É muito comum ouvir que a Justiça do Trabalho é uma “justicinha”. É um termo muito comum. A Justiça do Trabalho sofre preconceito, sim, mas é um preconceito que está embutido na sociedade brasileira. É um preconceito contra o negro, contra a mulher, o menos favorecido, o mais pobre e também contra aquela justiça que recebe os trabalhadores. O menos favorecido pode vir aqui, inclusive sem advogado. Daí vem o preconceito.
 
Qual a sua visão sobre a reforma trabalhista?
 
O direito não é estático porque a sociedade não é estática.

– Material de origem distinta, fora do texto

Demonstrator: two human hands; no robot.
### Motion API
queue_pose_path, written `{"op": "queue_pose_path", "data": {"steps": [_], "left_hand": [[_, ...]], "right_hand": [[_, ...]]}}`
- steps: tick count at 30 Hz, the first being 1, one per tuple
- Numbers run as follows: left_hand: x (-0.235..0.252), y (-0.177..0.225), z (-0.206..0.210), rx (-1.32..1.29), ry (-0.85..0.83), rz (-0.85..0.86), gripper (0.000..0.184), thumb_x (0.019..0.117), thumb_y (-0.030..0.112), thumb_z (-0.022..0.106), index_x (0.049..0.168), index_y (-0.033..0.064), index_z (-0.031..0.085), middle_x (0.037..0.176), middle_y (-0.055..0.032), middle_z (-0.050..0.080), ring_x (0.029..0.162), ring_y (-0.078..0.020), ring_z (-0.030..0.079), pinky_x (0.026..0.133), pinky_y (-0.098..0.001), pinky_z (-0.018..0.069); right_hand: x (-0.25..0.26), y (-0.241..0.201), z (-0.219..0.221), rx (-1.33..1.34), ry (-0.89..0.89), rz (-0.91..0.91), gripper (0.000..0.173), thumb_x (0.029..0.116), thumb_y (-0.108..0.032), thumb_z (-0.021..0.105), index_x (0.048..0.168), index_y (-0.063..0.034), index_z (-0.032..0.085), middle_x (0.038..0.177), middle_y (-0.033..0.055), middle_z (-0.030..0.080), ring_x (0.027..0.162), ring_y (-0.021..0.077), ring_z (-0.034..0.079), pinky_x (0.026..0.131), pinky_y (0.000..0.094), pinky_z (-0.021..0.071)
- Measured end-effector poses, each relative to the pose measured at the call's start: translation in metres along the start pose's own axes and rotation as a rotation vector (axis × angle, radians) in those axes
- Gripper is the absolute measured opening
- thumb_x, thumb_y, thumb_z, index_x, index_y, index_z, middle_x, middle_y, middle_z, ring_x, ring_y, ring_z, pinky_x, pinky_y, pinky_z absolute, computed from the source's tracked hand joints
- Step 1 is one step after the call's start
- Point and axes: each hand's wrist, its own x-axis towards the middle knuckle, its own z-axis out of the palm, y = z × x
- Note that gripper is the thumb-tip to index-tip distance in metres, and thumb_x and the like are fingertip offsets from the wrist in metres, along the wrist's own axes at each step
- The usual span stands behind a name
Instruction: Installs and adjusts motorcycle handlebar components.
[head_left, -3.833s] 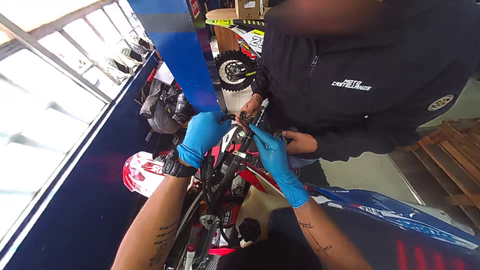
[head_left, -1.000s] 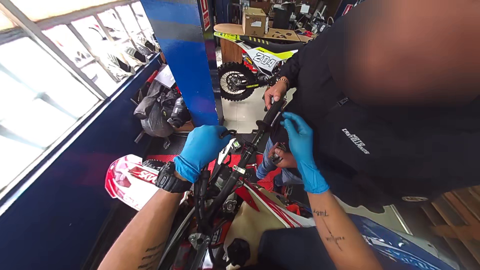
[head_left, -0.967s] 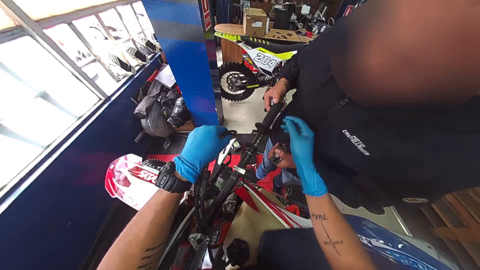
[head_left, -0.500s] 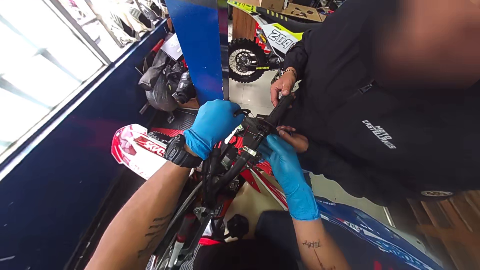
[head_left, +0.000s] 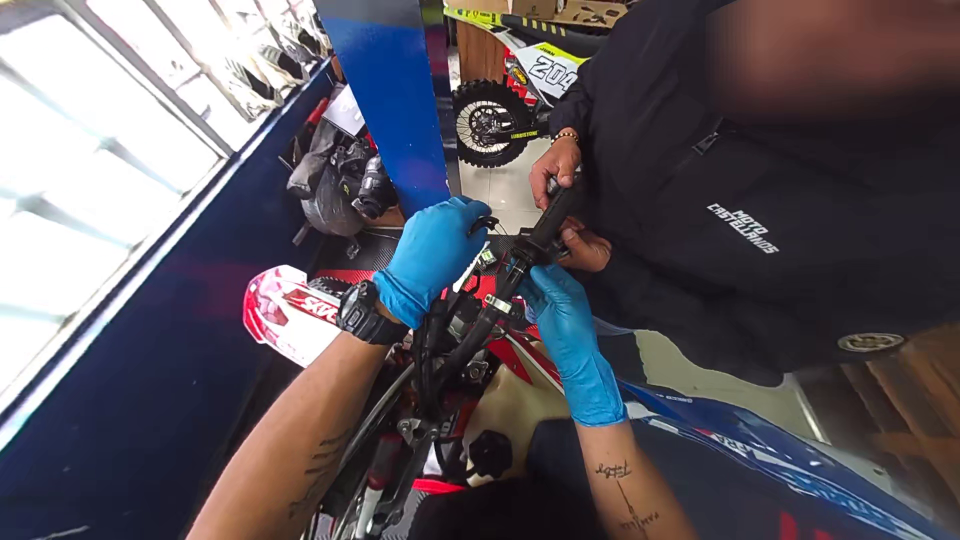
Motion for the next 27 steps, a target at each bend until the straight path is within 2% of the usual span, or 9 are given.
{"op": "queue_pose_path", "data": {"steps": [1,3,5,8,10,12,14,21,27], "left_hand": [[0.003,-0.002,0.004,-0.007,0.018,0.098,0.031,0.0998,0.017,0.059,0.13,0.0174,0.069,0.13,-0.0076,0.067,0.115,-0.0291,0.066,0.095,-0.0559,0.053],[0.007,-0.007,0.011,0.013,0.048,0.309,0.039,0.1011,0.008,0.052,0.136,0.0204,0.066,0.143,-0.0056,0.061,0.127,-0.0281,0.06,0.103,-0.053,0.0491],[0.008,-0.009,0.01,0.073,0.029,0.424,0.041,0.1014,0.002,0.045,0.127,0.0215,0.071,0.133,-0.0058,0.067,0.127,-0.0285,0.06,0.104,-0.052,0.0486],[0.008,-0.006,0.002,0.184,-0.094,0.443,0.04,0.0978,0.002,0.046,0.12,0.0207,0.074,0.123,-0.0092,0.07,0.12,-0.0313,0.063,0.1,-0.0534,0.0491],[0.01,-0.002,-0.001,0.219,-0.149,0.44,0.028,0.1021,0.023,0.052,0.119,0.0196,0.074,0.121,-0.0095,0.069,0.119,-0.0302,0.062,0.099,-0.052,0.0484],[0.01,0.005,0.0,0.255,-0.149,0.447,0.036,0.1016,0.045,0.056,0.111,0.0162,0.075,0.117,-0.0102,0.07,0.116,-0.0309,0.063,0.098,-0.0516,0.0492],[0.011,0.012,0.003,0.304,-0.113,0.485,0.042,0.1009,0.05,0.056,0.103,0.0123,0.074,0.11,-0.0125,0.071,0.111,-0.0339,0.066,0.095,-0.0525,0.0512],[0.006,0.006,0.007,0.402,-0.041,0.6,0.031,0.1052,0.037,0.054,0.106,0.0147,0.075,0.107,-0.01,0.074,0.111,-0.032,0.068,0.094,-0.0488,0.0541],[0.004,0.002,0.008,0.419,-0.046,0.666,0.025,0.1064,0.028,0.053,0.101,0.0141,0.073,0.104,-0.0069,0.075,0.112,-0.029,0.068,0.095,-0.0457,0.0538]], "right_hand": [[0.001,-0.001,0.0,0.002,0.003,-0.001,0.024,0.1007,0.003,0.053,0.123,0.0095,0.06,0.109,0.019,0.07,0.096,0.0236,0.072,0.089,0.0379,0.0608],[0.003,-0.003,0.0,0.013,0.002,0.002,0.027,0.0996,0.004,0.055,0.125,0.0096,0.059,0.108,0.0177,0.071,0.094,0.0226,0.073,0.089,0.0373,0.0616],[0.005,-0.004,0.0,0.026,0.007,0.008,0.027,0.0974,0.006,0.057,0.124,0.01,0.059,0.106,0.0179,0.071,0.093,0.0227,0.073,0.088,0.0378,0.0619],[0.008,-0.006,-0.003,0.014,0.028,0.02,0.032,0.0947,0.006,0.062,0.126,0.0111,0.06,0.108,0.0194,0.072,0.094,0.0241,0.073,0.088,0.0381,0.062],[0.01,-0.006,-0.004,0.0,0.03,0.019,0.035,0.0931,0.006,0.065,0.127,0.0109,0.059,0.108,0.0191,0.072,0.095,0.0235,0.073,0.088,0.0377,0.0619],[0.009,-0.005,-0.004,-0.007,0.027,0.026,0.038,0.0917,0.005,0.067,0.128,0.0108,0.058,0.107,0.0184,0.072,0.095,0.0228,0.073,0.088,0.037,0.062],[0.007,-0.005,-0.005,-0.01,0.016,0.036,0.04,0.0913,0.003,0.068,0.129,0.0099,0.058,0.11,0.0181,0.072,0.099,0.023,0.073,0.091,0.0375,0.0611],[0.008,0.009,-0.009,0.07,-0.015,0.014,0.041,0.0874,0.006,0.071,0.127,0.0086,0.061,0.108,0.0152,0.073,0.097,0.0186,0.072,0.089,0.0335,0.0606],[0.011,0.037,-0.014,-0.129,-0.04,-0.318,0.036,0.0867,0.002,0.074,0.122,0.0086,0.067,0.105,0.0112,0.076,0.093,0.0123,0.074,0.087,0.0281,0.0618]]}}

O direito regula o que está dentro de uma sociedade e, por isso, precisa caminhar. Agora, de que forma essa reforma vai ser feita? Uma reforma baseada em ilações, de que os empregados não precisam mais de nenhum tipo de proteção porque tem um sindicato forte, entre aspas nós sabemos, num momento como este principalmente, me cheira mais a golpe. Primeiro precisa ser estabelecida uma tranquilidade social para que se possa discutir. Vejo vídeos na internet dizendo que a culpa dessa crise é da Justiça do Trabalho porque julga sempre a favor do trabalhador, sendo que isso não é verdade. Ou então, que os juízes do trabalho poderiam estar num tribunal soviético. Esse tipo de campanha é extremamente perigosa. Uma reforma trabalhista proposta com base em premissas falsas não está pronta para seguir adiante.
 
E quanto ao negociado acima do legislado?
 
Vai existir um momento em que o negociado poderá prevalecer sobre o legislado. Mas não estamos na hora adequada para isso, seja do ponto de vista político, jurídico ou econômico. Você tem milhões de pessoas desempregadas. Há cidades do interior do estado de São Paulo, em que 70% da população está desempregada, e se você for negociar que eles trabalhem 24 horas por dia, eles vão aceitar. A negociação tem que ser justa. As partes têm que estar em parâmetros iguais. O trabalhador não pode ter seus direitos aviltados. Primeiro, precisamos pensar em como colocar as pessoas num patamar igual para depois poder negociar. E essa terceirização desmedida é liberar a precarização em todas as áreas.
 
A senhora, então, é contrária à terceirização?
 
A maioria dos acidentes de trabalho, dos casos de discriminação, de precarização, todos estão ligados à terceirização. O Estado mesmo contrata empresas que quebram pouco depois.
 
Já teve algum caso em que a União foi demandada por trabalhadores de empresas terceirizadas pelo próprio TRT-2?
 
Não vou dizer que não existiu. Sim, existiram e existem casos assim, mas o TRT-2 tem um olho muito mais clínico em cima dessas terceirizações.